-- Problem details --
Could you give the data below again, exactly and completely?

-- Dataset extract --
○ ○ ○ ○ ○ ○ ○

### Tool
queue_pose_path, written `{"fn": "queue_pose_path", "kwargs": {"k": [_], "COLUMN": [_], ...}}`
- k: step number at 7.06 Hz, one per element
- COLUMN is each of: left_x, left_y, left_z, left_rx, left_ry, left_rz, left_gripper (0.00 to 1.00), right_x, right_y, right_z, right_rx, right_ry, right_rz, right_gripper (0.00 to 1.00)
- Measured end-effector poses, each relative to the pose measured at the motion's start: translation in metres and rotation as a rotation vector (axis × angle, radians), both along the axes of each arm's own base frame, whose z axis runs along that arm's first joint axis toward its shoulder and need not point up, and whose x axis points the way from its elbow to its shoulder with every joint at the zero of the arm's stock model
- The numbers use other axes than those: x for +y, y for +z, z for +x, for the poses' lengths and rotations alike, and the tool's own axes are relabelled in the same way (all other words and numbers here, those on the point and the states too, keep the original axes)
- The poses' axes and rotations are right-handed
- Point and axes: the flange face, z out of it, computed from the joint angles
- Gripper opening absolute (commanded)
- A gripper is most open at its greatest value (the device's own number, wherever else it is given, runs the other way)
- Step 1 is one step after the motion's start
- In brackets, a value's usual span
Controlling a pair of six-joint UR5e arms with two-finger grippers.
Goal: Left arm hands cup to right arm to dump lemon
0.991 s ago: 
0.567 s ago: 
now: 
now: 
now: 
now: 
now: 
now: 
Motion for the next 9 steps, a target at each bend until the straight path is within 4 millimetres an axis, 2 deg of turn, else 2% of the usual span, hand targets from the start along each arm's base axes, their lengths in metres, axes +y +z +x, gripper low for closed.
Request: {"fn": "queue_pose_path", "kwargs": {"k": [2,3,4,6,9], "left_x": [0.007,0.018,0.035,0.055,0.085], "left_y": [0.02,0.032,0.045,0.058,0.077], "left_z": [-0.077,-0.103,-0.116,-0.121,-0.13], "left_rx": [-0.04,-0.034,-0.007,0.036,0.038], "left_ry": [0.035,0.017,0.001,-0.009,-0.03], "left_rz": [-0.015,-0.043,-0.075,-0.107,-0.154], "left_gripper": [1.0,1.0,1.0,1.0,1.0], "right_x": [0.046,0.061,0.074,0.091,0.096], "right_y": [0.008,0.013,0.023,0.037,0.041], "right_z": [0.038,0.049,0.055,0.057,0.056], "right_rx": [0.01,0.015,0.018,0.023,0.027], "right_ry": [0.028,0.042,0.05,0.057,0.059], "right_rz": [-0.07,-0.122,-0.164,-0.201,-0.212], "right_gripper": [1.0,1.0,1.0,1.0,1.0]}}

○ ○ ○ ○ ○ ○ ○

-- Result of this task --
### Tool
queue_pose_path, written `{"fn": "queue_pose_path", "kwargs": {"k": [_], "COLUMN": [_], ...}}`
- k: step number at 7.06 Hz, one per element
- COLUMN is each of: left_x, left_y, left_z, left_rx, left_ry, left_rz, left_gripper (0.00 to 1.00), right_x, right_y, right_z, right_rx, right_ry, right_rz, right_gripper (0.00 to 1.00)
- Measured end-effector poses, each relative to the pose measured at the motion's start: translation in metres and rotation as a rotation vector (axis × angle, radians), both along the axes of each arm's own base frame, whose z axis runs along that arm's first joint axis toward its shoulder and need not point up, and whose x axis points the way from its elbow to its shoulder with every joint at the zero of the arm's stock model
- The numbers use other axes than those: x for +y, y for +z, z for +x, for the poses' lengths and rotations alike, and the tool's own axes are relabelled in the same way (all other words and numbers here, those on the point and the states too, keep the original axes)
- The poses' axes and rotations are right-handed
- Point and axes: the flange face, z out of it, computed from the joint angles
- Gripper opening absolute (commanded)
- A gripper is most open at its greatest value (the device's own number, wherever else it is given, runs the other way)
- Step 1 is one step after the motion's start
- In brackets, a value's usual span
Controlling a pair of six-joint UR5e arms with two-finger grippers.
Goal: Left arm hands cup to right arm to dump lemon
0.991 s ago: 
0.567 s ago: 
now: 
now: 
now: 
now: 
now: 
now: 
Motion for the next 9 steps, a target at each bend until the straight path is within 4 millimetres an axis, 2 deg of turn, else 2% of the usual span, hand targets from the start along each arm's base axes, their lengths in metres, axes +y +z +x, gripper low for closed.
Request: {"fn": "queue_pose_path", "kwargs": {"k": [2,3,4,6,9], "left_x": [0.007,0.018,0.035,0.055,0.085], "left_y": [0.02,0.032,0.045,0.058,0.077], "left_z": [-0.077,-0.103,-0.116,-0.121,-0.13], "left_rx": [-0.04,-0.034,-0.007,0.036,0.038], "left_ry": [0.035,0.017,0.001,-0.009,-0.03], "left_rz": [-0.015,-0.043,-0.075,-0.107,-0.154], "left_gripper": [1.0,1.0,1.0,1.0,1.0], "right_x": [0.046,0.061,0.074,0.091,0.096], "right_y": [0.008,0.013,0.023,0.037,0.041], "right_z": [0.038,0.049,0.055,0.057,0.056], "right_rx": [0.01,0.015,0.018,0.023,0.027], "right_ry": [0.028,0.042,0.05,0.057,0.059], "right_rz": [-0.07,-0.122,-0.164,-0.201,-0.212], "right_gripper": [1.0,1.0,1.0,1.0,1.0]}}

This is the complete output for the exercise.